Dicen que el entorno violento en el que se ubican las escuelas contribuye de forma determinante en el comportamiento ofensivo de los alumnos, y ello es en parte verdad, pero también el bombardeo de imágenes agresivas a través de distintos medios, avivan el fuego de intolerancia y violencia que permea entre los estudiantes.
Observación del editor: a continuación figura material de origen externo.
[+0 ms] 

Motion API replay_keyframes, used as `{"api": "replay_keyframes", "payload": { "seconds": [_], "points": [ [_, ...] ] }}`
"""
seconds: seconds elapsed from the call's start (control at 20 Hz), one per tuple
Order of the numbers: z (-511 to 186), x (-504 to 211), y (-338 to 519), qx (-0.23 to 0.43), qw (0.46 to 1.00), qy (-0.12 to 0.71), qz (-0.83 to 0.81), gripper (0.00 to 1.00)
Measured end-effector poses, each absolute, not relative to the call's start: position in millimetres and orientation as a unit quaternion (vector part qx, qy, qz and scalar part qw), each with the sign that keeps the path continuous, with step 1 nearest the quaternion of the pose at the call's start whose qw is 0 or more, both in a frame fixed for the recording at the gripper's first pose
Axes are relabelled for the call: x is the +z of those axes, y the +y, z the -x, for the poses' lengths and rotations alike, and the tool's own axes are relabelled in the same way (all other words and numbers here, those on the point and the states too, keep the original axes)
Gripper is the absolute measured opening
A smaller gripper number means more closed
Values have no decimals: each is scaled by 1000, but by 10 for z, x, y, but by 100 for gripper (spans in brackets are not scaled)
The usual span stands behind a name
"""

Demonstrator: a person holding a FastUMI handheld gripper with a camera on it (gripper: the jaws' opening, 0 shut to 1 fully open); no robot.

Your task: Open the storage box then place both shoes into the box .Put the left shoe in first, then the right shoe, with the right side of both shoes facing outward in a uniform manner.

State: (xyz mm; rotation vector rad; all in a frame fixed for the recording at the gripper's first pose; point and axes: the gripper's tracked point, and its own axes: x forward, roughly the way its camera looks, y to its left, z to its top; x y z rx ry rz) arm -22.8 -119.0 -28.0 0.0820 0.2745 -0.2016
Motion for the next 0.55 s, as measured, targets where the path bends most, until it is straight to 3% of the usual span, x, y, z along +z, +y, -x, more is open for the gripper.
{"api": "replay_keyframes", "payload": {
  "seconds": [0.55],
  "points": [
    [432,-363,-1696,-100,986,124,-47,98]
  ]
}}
Nos provoca una gran tristeza ver que cuando un alumno es agredido por otro u otros, siempre hay muchos más que observan y graban las agresiones, pero ninguno se atreve a separarlos.

Esto ocurre debido a que si algún alumno se atreve a intervenir, será marcado por los demás y después él será la próxima víctima de bulliyng, de ahí que los maestros, directores o demás personal que labora en las escuelas, deban poner un alto a estas conductas antisociales.

Los padres de familia, por su parte, tendrán que entender que su participación es la más importante, ellos tienen la autoridad sobre sus hijos para corregirlos y enseñarles que ser agresivo no los llevará a nada bueno cuando crezcan. Las víctimas o los victimarios de acoso escolar necesitan tratamiento profesional, mal harían en pensar que sólo el agresor debe ser atendido.

Las secuelas sicológicas para el niño agredido puede marcarlo para toda su vida si no recibe esa atención profesional; en muchos casos, la víctima de acoso escolar después se convierte en el victimario de otras personas, formándose un círculo vicioso donde se multiplican casi al infinito las conductas agresivas y antisociales.

El tema del bulliyng no puede ser tratado como un caso más de todas las tantas problemáticas que suceden en las escuelas del país, se trata de una bola de nieve que se va haciendo cada vez más grande y si no queremos que después se salga completamente de nuestras manos; es necesario actuar sin pérdida de tiempo.